Le chorégraphe et danseur mozambicain Panaibra Gabriel Canda est invité au Festival de Marseille. Il y présente Time and Space : The Marrabenta Solos et Bordelines, deux spectacles qui l’ont fait connaître dans le monde entier.
Pour connaître Panaibra Gabriel Canda, il faut avoir vu Borderlines : dans ce spectacle viscéral et puissant, il fait vivre les corps des danseurs en proie à la mémoire de la guerre civile du Mozambique. Cette histoire de la violence, incarnée dans la peau des dix danseurs sur scène, a notamment fait de lui un des chorégraphes africains les plus plébiscités en Europe. Avant, il y eut Time and Space : the Marrabenta Solos, seul sur scène, accompagné d’un musicien, l’extraordinaire guitariste Jorge Domingos, il s’empare, physiquement et oralement, de l’histoire du Mozambique, de la guerre à la fragile démocratie, de ses liens avec l’Europe à sa volonté d’indépendance. Panaibra Gabriel Canda, dans son minimalisme, n’a jamais cessé de se passionner pour l’histoire de son pays, et les drames qu’il a traversés.C’est à Maputo que Panaibra Gabriel Canda a grandi. Son père était guitariste et chanteur : « il y a de la musique partout au Mozambique, dans les transports, les conversations de tous les jours, les gens discutent et écoutent en parallèle de la musique, très fort », me raconte-t-il. Pourtant, ce n’est pas la musique qu’il étudie en premier mais le théâtre. Mais il s’en détourne, fasciné par la danse. « C’est un tel sentiment de liberté ! Les corps chantent, parlent, résonnent. La danse permet peut-être de s’affranchir davantage que le théâtre où on est entouré par le carcan du texte et les personnages ».

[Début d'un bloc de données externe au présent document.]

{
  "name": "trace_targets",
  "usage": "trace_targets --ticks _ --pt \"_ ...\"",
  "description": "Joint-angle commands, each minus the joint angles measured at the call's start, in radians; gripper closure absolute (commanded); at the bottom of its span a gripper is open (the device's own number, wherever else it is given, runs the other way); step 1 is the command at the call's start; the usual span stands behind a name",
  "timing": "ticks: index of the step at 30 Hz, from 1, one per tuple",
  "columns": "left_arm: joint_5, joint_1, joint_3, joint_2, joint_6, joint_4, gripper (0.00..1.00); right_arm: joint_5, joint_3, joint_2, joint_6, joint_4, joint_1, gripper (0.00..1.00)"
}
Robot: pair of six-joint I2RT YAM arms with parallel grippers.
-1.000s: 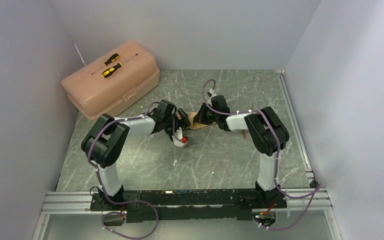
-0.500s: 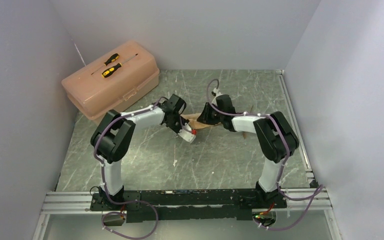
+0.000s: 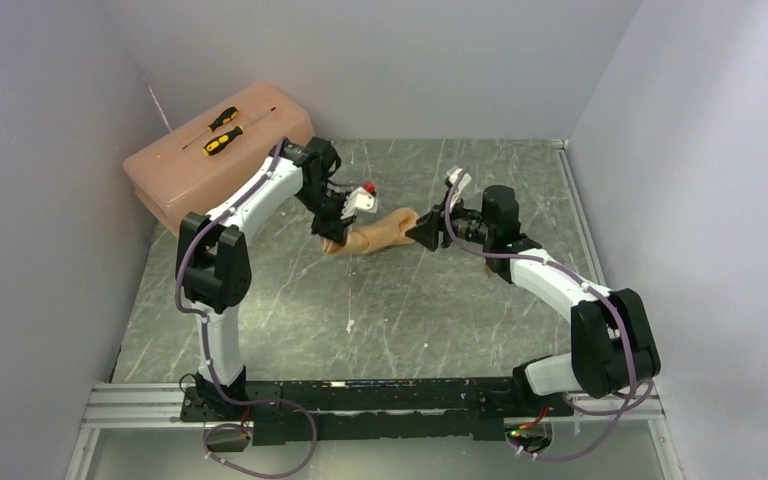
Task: Fold the napkin into a case and place the utensils inside
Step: Turn over the napkin at the center of the board.
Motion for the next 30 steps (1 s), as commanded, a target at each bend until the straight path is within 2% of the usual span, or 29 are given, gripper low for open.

Il s’initie aux danses traditionnelles du Mozambique, très codifiées. Il décide d’explorer d’autres espaces, part étudier à Lisbonne. « Avec Vera Montero, Francisco Camacho, la danse contemporaine portugaise était en plein essor », dit-il. Il y fait ses premières créations puis revient à Maputo. « C’était plus pertinent : j’ai plus de matériaux pour observer la société sur laquelle je travaille et monter mes projets », m’explique-t-il. Car depuis 1998, Panaibra Gabriel Canda est l’infatigable directeur artistique de Cultur Arte, première compagnie de danse contemporaine du Mozambique, qui est aussi un lieu international de formation à la danse. Malgré une absence cruelle de moyens, « il y a toujours d’autres priorités sur l’agenda du gouvernement », me glisse-t-il, il convie des artistes d’Allemagne, d’Afrique du Sud ou de Madagascar pour faire découvrir leurs esthétiques aux futurs chorégraphes mozambicains. Panaibra Gabriel Canda s’attache aussi à travailler avec des danseurs handicapés. Comme l’extraordinaire Maria Tembe, amputée des jambes, dans Bordelines. Lorsque je lui demande pourquoi, il sourit : « comment parler de l’exclusion, si je ne pratiquais pas l’inclusion ? ». Ses spectacles émeuvent des spectateurs dans le monde entier. « Quand on aborde l’esclavage, la colonisation et la liberté, cela ne concerne pas seulement un pays ». Une universalité qu’il conquiert à merveille.
Time and Space : the Marrabenta Solos, de Panaibra Gabriel Canda, Festival de Marseille, 29 et 30 juin, Vieille Charité.
Borderlines, Panaibra Gabriel Canda, Festival de Marseille, mardi 6 et mercredi 7 juillet, Théâtre Joliette.